Despite the roiling, interconnected world economy, Nokia has rolled out the N97, a new smartphone that, according to Forbes, will challenge not only its natural rival iPhone but netbook makers as well.

the real damage from the N97 could be to the emerging market for small, thin, cheap and connected laptop computers known as netbooks. After all, the Nokia N97 and even Apple's iPod Touch promise to do everything a netbook does with one key difference: You can actually slip these suckers into your pocket.

This should be hugely encouraging to anyone who either a) wants one of these 'suckers,' or b) cares to think about how this kind of competition will lower prices and improve productivity of so-called knowledge-workers.

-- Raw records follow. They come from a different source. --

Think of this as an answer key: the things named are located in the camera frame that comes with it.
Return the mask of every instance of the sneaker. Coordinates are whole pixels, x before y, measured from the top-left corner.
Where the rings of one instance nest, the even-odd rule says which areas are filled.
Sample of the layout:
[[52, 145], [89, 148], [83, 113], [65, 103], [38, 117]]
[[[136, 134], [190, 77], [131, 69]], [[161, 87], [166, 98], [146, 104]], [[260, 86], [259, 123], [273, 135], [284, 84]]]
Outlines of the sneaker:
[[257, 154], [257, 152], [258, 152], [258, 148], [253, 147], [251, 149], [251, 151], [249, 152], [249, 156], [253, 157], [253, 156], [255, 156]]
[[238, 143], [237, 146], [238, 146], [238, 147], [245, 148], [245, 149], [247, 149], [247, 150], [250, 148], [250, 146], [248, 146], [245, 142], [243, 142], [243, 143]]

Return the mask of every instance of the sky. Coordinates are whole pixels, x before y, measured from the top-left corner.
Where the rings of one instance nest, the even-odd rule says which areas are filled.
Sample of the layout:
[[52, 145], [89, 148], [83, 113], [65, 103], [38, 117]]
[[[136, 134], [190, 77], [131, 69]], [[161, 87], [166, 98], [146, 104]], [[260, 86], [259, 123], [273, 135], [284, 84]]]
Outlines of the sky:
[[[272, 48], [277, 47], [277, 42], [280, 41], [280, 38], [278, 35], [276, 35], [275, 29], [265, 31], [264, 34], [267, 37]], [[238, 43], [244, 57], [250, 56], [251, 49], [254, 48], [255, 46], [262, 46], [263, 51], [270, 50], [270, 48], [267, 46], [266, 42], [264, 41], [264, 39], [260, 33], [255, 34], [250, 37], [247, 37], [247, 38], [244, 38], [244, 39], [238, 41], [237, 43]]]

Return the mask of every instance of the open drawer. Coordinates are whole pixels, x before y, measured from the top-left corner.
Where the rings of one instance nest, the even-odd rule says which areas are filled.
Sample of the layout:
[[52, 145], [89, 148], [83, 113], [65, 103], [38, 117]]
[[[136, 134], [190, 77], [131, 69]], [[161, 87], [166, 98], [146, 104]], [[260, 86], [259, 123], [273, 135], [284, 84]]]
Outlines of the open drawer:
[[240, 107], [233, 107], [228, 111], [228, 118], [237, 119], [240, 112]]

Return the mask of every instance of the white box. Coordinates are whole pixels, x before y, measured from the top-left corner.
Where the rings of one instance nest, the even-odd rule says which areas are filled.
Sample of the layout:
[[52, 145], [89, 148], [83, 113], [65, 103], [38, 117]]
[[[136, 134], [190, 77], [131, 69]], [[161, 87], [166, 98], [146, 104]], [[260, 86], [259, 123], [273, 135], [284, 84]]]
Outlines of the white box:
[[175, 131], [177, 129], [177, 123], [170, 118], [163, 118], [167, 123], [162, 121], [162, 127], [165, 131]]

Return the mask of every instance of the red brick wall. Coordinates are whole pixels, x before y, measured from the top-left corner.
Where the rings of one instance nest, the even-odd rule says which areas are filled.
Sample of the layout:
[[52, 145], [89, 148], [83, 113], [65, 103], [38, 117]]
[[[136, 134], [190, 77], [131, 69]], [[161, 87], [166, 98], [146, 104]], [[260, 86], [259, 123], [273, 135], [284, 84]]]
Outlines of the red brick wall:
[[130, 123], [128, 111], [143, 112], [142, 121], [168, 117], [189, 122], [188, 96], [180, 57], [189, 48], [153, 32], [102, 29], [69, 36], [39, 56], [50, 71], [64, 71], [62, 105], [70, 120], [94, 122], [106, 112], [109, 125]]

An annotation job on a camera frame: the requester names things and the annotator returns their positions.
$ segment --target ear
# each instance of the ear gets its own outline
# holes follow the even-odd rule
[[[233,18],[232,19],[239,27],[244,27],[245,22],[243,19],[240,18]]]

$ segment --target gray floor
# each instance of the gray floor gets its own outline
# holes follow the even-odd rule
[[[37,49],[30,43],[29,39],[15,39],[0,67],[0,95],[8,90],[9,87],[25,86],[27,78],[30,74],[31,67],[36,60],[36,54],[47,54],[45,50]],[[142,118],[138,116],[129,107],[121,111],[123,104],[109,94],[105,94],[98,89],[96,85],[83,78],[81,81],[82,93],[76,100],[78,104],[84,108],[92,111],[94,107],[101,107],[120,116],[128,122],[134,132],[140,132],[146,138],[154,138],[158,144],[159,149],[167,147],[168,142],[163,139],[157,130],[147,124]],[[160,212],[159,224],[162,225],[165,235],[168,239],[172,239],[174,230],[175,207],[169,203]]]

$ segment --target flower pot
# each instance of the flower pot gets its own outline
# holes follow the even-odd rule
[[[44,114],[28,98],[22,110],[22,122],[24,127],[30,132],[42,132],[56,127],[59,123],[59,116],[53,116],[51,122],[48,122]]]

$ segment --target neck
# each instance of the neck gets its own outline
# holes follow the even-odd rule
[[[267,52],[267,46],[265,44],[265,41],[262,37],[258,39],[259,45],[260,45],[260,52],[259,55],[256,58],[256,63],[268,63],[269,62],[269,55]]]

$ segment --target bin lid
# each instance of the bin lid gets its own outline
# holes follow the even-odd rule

It might seem like a stretch to imagine that the N97 is the first step out of the second big depression, but a real estate bubble isn't the only thing that cured the recession of 2001-03. It was the ongoing gains in productivity that were driven by a host of new technologies.

Back in 2007, every analyst I spoke with predicted that mobility would be one of the three biggest trends of 2008 and 2009 (virtualization and green being the other two).

It stands to reason that a more mobile workforce with better access to information will help lift our economy from the bottom-up. As our new president is fond of saying, change starts with us.